Dari situ lah, Eklin menyimpulkan, bahwa budaya mendongeng hampir mati. Untuk itu, dia merasa sangatlah wajar jika harus berlelah demi menggerakan suatu yang hampir mati itu.

“Sejak saat itu saya berpikir untuk menuliskan pengalaman saya dalam mendongeng. Nah idenya kemudian berkembang untuk menulis sebuah buku belajar mendongeng, yang jadinya seperti ini, sebenarnya muncul ketika di suatu kesempatan, saya ngobrol-ngobrol dengan Abang Embong dan istrinya Kak Ivon,” bebernya.
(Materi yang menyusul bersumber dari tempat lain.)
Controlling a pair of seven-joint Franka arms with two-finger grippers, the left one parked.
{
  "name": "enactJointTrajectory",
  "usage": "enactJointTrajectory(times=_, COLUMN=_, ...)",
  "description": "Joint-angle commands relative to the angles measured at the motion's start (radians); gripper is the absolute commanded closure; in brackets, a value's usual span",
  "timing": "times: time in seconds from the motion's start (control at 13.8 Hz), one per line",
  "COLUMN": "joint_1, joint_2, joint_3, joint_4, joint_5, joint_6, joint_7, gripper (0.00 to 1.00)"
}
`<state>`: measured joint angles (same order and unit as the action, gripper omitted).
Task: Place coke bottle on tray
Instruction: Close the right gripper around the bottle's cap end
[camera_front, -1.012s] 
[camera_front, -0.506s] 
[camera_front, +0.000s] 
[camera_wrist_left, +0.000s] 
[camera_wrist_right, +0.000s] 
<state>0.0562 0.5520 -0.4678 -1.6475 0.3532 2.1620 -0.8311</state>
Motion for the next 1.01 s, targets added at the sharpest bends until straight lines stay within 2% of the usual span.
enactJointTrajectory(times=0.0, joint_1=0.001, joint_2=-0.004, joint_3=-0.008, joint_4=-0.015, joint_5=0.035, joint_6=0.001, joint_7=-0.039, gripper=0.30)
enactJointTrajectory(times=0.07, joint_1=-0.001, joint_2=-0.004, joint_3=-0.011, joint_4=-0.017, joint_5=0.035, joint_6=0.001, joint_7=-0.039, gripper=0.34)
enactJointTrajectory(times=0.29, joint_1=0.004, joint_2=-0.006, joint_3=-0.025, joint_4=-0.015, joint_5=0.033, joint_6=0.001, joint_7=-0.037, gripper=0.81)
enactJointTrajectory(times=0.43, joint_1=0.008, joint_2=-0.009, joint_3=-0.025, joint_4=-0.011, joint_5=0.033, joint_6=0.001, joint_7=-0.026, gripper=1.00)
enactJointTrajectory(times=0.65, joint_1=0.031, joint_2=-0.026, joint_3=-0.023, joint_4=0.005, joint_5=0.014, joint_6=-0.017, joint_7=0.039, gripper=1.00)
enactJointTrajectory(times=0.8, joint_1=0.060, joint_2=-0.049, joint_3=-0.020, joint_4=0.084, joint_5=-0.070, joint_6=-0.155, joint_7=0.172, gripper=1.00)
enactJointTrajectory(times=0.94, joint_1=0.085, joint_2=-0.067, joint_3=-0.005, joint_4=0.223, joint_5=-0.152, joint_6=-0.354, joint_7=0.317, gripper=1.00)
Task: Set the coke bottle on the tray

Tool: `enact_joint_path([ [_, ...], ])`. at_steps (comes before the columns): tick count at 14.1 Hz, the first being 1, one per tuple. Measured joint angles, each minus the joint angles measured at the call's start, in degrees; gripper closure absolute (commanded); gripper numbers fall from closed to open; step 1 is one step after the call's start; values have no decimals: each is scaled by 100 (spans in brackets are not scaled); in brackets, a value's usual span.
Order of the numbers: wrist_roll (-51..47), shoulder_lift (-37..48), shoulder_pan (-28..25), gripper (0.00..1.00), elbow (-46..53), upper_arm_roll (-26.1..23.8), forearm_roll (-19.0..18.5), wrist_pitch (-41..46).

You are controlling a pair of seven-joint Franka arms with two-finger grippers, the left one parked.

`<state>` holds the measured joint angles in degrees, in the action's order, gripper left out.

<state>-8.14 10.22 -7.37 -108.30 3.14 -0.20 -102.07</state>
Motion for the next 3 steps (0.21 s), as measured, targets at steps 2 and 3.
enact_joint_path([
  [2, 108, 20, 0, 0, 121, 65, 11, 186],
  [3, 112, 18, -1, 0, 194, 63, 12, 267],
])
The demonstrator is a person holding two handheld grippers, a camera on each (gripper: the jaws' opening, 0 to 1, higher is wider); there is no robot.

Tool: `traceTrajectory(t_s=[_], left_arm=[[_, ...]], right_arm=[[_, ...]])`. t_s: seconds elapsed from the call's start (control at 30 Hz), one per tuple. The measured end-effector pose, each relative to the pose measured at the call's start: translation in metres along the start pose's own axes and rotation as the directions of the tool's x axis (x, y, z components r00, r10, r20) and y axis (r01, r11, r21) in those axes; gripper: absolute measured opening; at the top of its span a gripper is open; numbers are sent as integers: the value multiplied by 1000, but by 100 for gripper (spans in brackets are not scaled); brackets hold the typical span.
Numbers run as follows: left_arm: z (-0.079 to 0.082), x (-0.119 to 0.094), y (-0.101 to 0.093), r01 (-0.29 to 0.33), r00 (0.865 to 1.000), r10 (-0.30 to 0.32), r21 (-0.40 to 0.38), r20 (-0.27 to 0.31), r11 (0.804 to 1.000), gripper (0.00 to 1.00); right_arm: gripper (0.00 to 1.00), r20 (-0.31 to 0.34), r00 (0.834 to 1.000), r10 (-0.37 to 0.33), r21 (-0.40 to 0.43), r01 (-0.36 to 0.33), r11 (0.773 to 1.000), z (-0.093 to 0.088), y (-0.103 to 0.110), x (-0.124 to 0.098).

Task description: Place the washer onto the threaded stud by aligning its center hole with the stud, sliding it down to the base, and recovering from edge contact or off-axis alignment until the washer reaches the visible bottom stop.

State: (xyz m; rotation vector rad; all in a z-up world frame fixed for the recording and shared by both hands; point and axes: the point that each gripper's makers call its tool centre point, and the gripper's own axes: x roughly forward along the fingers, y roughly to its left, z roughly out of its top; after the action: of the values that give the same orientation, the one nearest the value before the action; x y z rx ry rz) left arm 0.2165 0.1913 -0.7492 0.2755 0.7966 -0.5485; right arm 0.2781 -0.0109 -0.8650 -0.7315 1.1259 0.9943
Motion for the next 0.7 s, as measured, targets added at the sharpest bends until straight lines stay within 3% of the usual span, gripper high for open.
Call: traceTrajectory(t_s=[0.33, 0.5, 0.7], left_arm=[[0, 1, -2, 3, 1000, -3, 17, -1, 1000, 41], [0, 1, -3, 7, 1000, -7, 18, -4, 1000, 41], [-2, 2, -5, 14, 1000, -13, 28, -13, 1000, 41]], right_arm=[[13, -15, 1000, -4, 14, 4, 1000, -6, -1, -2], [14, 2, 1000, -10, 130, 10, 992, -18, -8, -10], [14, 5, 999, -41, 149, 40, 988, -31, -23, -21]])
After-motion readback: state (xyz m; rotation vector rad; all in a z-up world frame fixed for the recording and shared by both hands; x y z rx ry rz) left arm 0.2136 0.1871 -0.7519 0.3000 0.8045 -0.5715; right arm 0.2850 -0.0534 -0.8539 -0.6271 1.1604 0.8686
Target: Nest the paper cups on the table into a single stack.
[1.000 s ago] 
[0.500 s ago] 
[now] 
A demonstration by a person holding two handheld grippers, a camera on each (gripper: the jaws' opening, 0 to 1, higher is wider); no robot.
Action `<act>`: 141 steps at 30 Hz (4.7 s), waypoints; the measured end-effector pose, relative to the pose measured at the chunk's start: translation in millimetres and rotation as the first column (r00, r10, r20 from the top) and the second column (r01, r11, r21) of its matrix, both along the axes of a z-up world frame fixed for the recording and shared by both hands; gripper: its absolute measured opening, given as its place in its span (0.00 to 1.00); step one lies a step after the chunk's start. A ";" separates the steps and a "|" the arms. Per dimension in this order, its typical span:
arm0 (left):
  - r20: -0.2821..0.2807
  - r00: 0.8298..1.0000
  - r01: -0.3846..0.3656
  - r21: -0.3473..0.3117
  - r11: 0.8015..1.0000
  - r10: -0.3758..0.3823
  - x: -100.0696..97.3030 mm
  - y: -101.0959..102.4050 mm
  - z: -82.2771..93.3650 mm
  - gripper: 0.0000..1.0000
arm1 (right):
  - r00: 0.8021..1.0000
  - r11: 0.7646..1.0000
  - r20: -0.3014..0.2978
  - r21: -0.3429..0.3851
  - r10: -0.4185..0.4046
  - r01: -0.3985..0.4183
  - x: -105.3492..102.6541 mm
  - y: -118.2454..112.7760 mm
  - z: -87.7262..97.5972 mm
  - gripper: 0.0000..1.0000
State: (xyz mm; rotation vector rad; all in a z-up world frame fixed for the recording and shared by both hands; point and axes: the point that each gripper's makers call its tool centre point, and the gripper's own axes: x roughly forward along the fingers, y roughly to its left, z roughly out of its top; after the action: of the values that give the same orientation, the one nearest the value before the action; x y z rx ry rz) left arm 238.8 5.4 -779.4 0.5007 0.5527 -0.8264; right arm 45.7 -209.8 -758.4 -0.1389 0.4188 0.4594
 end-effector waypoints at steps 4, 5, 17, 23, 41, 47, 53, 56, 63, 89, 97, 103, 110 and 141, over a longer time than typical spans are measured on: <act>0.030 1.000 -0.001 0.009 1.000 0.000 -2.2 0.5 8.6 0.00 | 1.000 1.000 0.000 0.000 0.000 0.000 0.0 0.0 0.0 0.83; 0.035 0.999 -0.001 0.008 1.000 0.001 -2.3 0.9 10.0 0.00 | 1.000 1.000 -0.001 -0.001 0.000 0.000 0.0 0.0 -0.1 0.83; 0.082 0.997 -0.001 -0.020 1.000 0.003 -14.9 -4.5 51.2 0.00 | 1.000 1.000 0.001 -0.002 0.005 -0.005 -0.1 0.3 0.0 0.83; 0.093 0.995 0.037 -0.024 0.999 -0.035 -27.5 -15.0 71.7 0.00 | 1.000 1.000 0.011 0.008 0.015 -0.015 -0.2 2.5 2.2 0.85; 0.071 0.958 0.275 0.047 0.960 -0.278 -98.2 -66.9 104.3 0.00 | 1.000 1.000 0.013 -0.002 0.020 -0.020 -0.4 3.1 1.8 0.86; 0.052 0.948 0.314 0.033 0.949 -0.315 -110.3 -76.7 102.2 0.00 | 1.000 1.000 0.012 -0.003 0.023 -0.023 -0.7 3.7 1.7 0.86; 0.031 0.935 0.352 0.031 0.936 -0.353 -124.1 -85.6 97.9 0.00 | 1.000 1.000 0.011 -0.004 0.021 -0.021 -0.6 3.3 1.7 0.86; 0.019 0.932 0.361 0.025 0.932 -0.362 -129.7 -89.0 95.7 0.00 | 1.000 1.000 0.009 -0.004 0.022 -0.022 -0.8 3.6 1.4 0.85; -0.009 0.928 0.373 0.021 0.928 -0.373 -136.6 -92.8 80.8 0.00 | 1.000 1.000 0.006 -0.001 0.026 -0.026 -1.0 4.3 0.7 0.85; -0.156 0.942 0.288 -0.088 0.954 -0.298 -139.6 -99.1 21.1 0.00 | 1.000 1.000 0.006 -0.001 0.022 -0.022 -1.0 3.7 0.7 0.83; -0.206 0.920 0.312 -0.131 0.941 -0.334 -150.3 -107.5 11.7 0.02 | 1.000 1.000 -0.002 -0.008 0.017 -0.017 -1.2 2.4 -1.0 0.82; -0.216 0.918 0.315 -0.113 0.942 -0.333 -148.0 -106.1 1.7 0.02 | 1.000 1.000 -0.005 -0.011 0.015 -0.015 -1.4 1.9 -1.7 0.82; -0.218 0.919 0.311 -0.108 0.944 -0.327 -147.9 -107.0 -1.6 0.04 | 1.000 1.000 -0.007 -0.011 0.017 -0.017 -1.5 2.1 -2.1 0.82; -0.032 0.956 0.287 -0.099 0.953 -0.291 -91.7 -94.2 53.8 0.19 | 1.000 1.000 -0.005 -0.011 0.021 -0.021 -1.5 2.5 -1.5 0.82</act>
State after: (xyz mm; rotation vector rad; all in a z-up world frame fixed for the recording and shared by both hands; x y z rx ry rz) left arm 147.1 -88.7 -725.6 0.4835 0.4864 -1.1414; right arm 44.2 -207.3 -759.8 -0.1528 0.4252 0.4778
Eklin mengaku sempat berupaya ke sana ke mari, termasuk menjual kembang agar bisa mengumpulkan uang guna menerbitkan buku ini namun terasa sulit. “Tapi untunglah, puji Tuhan, ada Ibu Dwi Prihandini lewat Clerry Cleffy Institute, yang dengan terbuka dan rendah hati mau membiayai penerbitan buku ini,” terangnya.

Melalui bukunya yang diterbitkan Penerbit Clerry Cleffy Institute (CCI) ini, Eklin berbagi pengalaman mendongeng, mulai dari teknik yang biasanya dia gunakan dalam “Dongeng Damai”, sampai kumpulan dongeng yang dibuatnya dan biasanya dibawakan dalam Dongeng Damai”.

“Semoga para orang tua dan pendidik dapat mencintai dongeng dengan belajar dari kisah Dongeng Damai,” harapnya.

Buku Mari Belajar Mendongeng Kisah-kisah Damai setebal 122 halaman ini, diberi pengantar oleh salah satu budayawan Maluku Elifas Tomix Maspaitella, yang mengaku sebagai penggemar rahasia Eklin dan Dodi, serta Opa Dodo. Ada juga pengantar dari Dwi Prihandini S.Psi., M.Si, selaku Pendiri & Direktur CCI yang juga Pendiri Panti Asuhan Shedini Cinta Maluku, Direktur Shedini Anugrah Pelangi  dan Direktur Shedini Sparta Spektra.